Children’s Tylenol and Motrin are flavored like bubble gum or grape or whatever syrupy flavor will entice kids, but my daughter hated them. She’d wake up each morning feeling wretched—throat sore, mouth dry—but cried at the thought of swallowing the purple cup of pain reliever. One morning, H was particularly upset, and Art and I were trying to find ways to distract her. Our little dog Phil jumped on the bed.
“I know!” I said, “Phil loves to lick toes. How about he licks your feet while you gulp down the medicine? It’ll distract you.”

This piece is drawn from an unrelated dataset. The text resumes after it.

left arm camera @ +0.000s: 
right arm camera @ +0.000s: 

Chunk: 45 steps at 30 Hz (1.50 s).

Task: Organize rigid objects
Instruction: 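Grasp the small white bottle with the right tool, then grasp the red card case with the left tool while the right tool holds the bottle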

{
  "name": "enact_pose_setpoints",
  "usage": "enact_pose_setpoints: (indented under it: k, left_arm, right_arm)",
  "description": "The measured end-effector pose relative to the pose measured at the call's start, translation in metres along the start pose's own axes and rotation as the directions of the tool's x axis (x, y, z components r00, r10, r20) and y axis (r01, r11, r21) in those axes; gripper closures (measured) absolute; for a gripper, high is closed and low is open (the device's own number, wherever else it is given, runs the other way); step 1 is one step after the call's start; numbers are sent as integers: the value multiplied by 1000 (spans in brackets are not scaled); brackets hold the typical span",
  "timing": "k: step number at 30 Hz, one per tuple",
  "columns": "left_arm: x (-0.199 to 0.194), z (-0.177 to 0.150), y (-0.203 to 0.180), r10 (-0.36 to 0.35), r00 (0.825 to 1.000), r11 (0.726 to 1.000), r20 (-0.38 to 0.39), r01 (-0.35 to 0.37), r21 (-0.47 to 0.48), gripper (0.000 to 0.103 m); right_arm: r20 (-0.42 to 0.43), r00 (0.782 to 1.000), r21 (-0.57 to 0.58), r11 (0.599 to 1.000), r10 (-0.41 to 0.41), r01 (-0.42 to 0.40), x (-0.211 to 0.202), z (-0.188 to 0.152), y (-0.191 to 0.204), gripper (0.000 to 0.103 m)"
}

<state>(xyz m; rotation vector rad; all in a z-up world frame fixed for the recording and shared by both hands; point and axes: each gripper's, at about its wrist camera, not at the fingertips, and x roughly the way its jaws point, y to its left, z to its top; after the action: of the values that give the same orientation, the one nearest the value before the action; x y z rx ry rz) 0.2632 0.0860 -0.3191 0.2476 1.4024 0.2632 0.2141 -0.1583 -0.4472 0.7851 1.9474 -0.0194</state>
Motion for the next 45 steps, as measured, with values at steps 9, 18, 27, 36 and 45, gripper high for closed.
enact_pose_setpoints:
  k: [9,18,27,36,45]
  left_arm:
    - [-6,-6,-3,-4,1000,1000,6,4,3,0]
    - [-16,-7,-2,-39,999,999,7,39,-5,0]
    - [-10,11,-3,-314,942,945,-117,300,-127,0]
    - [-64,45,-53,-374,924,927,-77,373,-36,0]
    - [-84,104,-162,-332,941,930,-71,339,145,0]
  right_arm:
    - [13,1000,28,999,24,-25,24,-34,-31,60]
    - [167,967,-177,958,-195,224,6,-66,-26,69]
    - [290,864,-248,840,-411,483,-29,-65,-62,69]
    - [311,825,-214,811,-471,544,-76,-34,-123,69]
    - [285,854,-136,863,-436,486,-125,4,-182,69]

Art nodded and patted the mattress by H’s feet. “Yes! Come on, Phil.”
My daughter was smiling while we put four-pound-Phil next to her bare toes. But Phil wasn’t interested that day, no matter how many times we encouraged him.
“Okay, what if I lick your feet?”
H and Art stared at me. I wasn’t sure why I’d said it, but I reiterated my offer. “If I lick your big toe, will you swig this cup of Tylenol?”
H looked at me like I’d offered her a unicorn in exchange for a fart.
“Oh yes, I will,” she grinned.
I tried not to think of the cosmopolis of bacteria that were certainly living on her summer feet.
“On the count of three: one…two…three.”
She gulped down the whole dose of medicine, at the same time that I leaned over and stuck the tip of my tongue onto the bottom of her salty, grimy big toe.
Art was giving me a look that said, “I will never kiss you again.”
H was laughing wildly, and I ran to the bathroom to rinse out my mouth.
“Why did you do that, mama!?” she called to me.
“Because parents will do anything for their kids!” I called back.